La sofferenza è semplicemente l’altro lato della medaglia della libertà. Se non ci fosse la sofferenza, il male, la delusione, il fallimento, non saremmo liberi. Non potremmo mai scegliere. Basta provare ad immaginare un mondo perfetto, in cui tutto funziona, senza sofferenze, senza male. Dove sarebbe la libertà? E più ancora: dove sarebbe la gioia? I concetti si definiscono in opposizione al proprio contrario. Come potrebbe esistere il bene se non esistesse il male? Come potrebbe esistere la gioia se non esistesse la sofferenza? La natura poi ha delle sue regole, che l’uomo è chiamato a comprendere, a rispettare, e a governare. Non potremo mai rimuovere concettualmente la sofferenza dall’orizzonte delle nostre vite, ma possiamo spostarlo, come abbiamo sempre fatto, verso strati più alti della piramide dei bisogni. Un tempo si soffriva per la fame. Oggi si soffre per cose meno primarie.

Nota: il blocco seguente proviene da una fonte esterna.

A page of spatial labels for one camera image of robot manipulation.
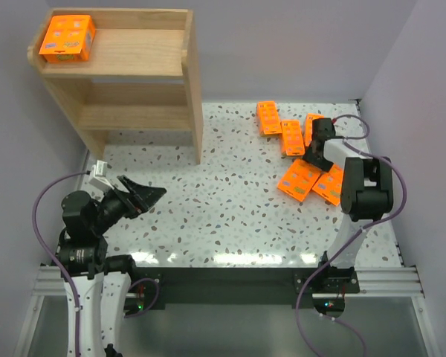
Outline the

La sofferenza è un dono della natura. E' stata inventata per farci capire quando sbagliamo. Rappresenta uno stimolo potente per cambiare, per crescere e per sviluppare le proprie potenzialità. Tutta la medicina e la psicologia moderna dimostrano che non c'è crescita senza sofferenza. Esiste una malattia rara che porta all'assenza totale del dolore: l'analgesia congenita; questa malattia è generalmente causa di morte precoce sotto i 10 anni, perchè questi bambini vengono privati del meccanismo di difesa del dolore. Ad esempio si feriscono, o si automutilano, e spesso muoiono perchè non si accorgono dei danni con l'eventuale  emorragia correlata. La sofferenza è come la spia del cruscotto della nostra macchina che ci avverte che c'è qualcosa che non va alla nostra autovettura. La sofferenza vissuta con amore, intelligenza e dignità è il più grande motore di crescita che io conosca e rappresenta l'arma più importante per vincere e sconfiggere la stessa sofferenza.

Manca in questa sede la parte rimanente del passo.